SCSIDNIKUFESIN

14 Dec, 2010

▼BSデジタルはときどき「荒野の七人」とか「ジョーズ」とかのド定番を21時くらいから放送してくれることがあって、昨日は「サイコ」(ヒッチコックの)。とりあえず見ました。
映画への関心はひたすら薄い私ですが、「ツイン・ピークス」を全部見たときに、これがリアルタイムで世に受け入れられていたときに放っていた衝撃が、音楽の世界も無縁じゃなかったんだなと思って(その時期のPVやら流行る曲の雰囲気そのものやらと相当リンクしていたので)、「後々の『ベタ』はこの作品が作った」と見なされるような古典は、都合よくテレビでやっていてタイミングが許せば見ておくように最近してみています。
古い映像作品はもっぱら「登場人物がこういうアクションを起こすときはカクカクシカジカについての示唆」という類型がまだ少なかった頃に、示唆的な表現というものをどうやっていたのかなというのが興味深く思われてそういうところに注意して見ます。結果、傑作といわれるものだからか知らないが、だいたいは上手いことやってるように見えますけども。あるいは「世間の人々がなんとなくその存在を感じていたことを最初に体現した人、または本当に唐突に新しいことを思いついてしまった人が大抵あとあと一番重要」という自然の摂理ゆえにオリジナルは良くて当然なだけかも知れません。
▼ようやく年賀状のデザイン作成に着手。
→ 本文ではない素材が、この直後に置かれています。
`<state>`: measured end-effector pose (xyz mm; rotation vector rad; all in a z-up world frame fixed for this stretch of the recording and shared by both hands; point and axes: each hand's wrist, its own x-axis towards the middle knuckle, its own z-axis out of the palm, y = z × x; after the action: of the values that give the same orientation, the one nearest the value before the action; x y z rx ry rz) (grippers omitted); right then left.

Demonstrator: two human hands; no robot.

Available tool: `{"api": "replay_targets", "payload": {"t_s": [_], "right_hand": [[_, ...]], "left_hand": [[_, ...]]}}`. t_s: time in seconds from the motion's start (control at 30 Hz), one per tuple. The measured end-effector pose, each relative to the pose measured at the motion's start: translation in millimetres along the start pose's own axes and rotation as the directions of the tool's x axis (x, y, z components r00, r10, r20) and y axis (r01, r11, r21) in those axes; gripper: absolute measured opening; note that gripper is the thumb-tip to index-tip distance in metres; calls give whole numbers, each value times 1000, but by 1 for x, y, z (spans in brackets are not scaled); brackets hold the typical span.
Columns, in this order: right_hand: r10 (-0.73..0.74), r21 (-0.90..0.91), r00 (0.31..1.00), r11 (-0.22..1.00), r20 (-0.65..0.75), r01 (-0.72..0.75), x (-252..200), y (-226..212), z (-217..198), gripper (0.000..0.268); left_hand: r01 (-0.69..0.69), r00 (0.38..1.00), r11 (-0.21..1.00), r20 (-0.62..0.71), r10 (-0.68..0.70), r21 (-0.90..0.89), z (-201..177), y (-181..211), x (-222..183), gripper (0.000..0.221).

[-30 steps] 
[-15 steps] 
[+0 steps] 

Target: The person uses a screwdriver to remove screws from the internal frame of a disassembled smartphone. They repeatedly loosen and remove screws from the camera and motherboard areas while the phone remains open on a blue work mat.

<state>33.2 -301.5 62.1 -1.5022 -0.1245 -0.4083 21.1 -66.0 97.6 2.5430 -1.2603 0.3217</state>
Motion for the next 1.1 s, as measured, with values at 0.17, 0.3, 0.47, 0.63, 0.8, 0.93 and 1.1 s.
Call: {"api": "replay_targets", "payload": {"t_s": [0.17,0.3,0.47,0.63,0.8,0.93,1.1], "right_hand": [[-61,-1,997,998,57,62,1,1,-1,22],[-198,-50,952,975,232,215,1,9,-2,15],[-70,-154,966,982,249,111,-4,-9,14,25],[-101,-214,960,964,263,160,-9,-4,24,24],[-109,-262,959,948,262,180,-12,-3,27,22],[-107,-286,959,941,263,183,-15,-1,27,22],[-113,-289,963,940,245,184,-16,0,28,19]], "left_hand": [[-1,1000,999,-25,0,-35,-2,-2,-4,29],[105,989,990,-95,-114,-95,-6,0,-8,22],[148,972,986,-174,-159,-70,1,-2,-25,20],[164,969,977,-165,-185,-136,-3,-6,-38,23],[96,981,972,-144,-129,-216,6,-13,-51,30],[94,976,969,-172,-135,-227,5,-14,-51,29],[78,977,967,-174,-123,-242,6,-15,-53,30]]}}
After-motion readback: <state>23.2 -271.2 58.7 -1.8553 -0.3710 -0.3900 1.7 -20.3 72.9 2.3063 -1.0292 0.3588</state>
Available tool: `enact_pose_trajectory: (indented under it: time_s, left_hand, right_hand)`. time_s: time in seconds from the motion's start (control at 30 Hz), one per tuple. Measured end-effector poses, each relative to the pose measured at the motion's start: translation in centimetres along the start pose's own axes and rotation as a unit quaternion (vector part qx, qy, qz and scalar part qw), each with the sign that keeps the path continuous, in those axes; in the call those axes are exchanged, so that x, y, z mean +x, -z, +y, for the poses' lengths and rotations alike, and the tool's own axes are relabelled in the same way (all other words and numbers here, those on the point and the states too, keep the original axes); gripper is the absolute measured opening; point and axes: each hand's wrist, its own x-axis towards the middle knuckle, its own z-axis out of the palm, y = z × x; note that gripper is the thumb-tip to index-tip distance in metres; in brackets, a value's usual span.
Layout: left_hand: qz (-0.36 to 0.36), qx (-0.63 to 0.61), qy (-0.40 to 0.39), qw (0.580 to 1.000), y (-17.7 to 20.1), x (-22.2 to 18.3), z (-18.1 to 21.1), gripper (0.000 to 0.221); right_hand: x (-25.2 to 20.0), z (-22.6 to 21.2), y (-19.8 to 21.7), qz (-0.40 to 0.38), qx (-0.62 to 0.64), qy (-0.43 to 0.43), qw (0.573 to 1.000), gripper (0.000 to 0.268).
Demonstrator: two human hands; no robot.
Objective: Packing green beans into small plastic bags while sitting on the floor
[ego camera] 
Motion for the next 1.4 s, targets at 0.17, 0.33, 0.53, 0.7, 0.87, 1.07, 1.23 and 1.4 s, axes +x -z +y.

マージンの美学とフォントパワーに頼って、できるだけ途中でプリンタのインクを交換しなくてよさそうな図柄を作ろうとしてしまう貧乏性に自分で泣ける。
METAL CHURCH「THE DARK」

本日のレビュー:METAL CHURCH「THE DARK」

おもむろにMETAL CHURCH。こちらは86年リリースの2ndです。1stはテリー・デイト、こっちはマーク・ドッドソンがエンジニアだったんですね。リリースはELEKTRA。アメリカ産正統派メタルの代表格だったといわれていますが、この時代のアメリカの「正統派」には若干の注意が必要。高校時代にはじめて聴いたときは、勇壮なメロディはどこにもないし、スラッシュメタルというほど過激ではないけど何やらダークではあるし、どこを聴けばいいんだろうと思っていたアルバムでした。これがリフの押し引きとあくまで体感的なフックが主体の、特定のラインを覚えるのではなく音全体を浴びて体験する、いわゆる「USメタル」であると合点がいったのは随分と後の話です。イアン・ギランのシャウトを聴いて開眼したというデイヴィッド・ウェインのワイルドなハイトーンも、記憶に残るメロディを探したりせず衝撃波のような類のものとして楽しめばOK。ロブ・ハルフォードのマッドさとブルース・ディッキンソンの暴れ感を同時に体現する逸材でした(R.I.P.)。
デビュー作はまだ先人の影がわかりやすくチラつく状態で、「俺らも自分でメタルを演奏できるぞ~」という喜びとテンションの高さがみなぎっているような感じだったのが、ここではもう少し大人になって、スラッシュ/パワーメタルの類型を能動的に乗りこなす姿勢が見えてきています。かつ小難しくなったり煮詰まったりしていなくて、バンドとして凄く良い状態。スコアとしてのクオリティは91年の「THE HUMAN FACTOR」が白眉でしょうが、このアルバムも諸々ひっくるめて最高傑作と言いたくなる1枚です。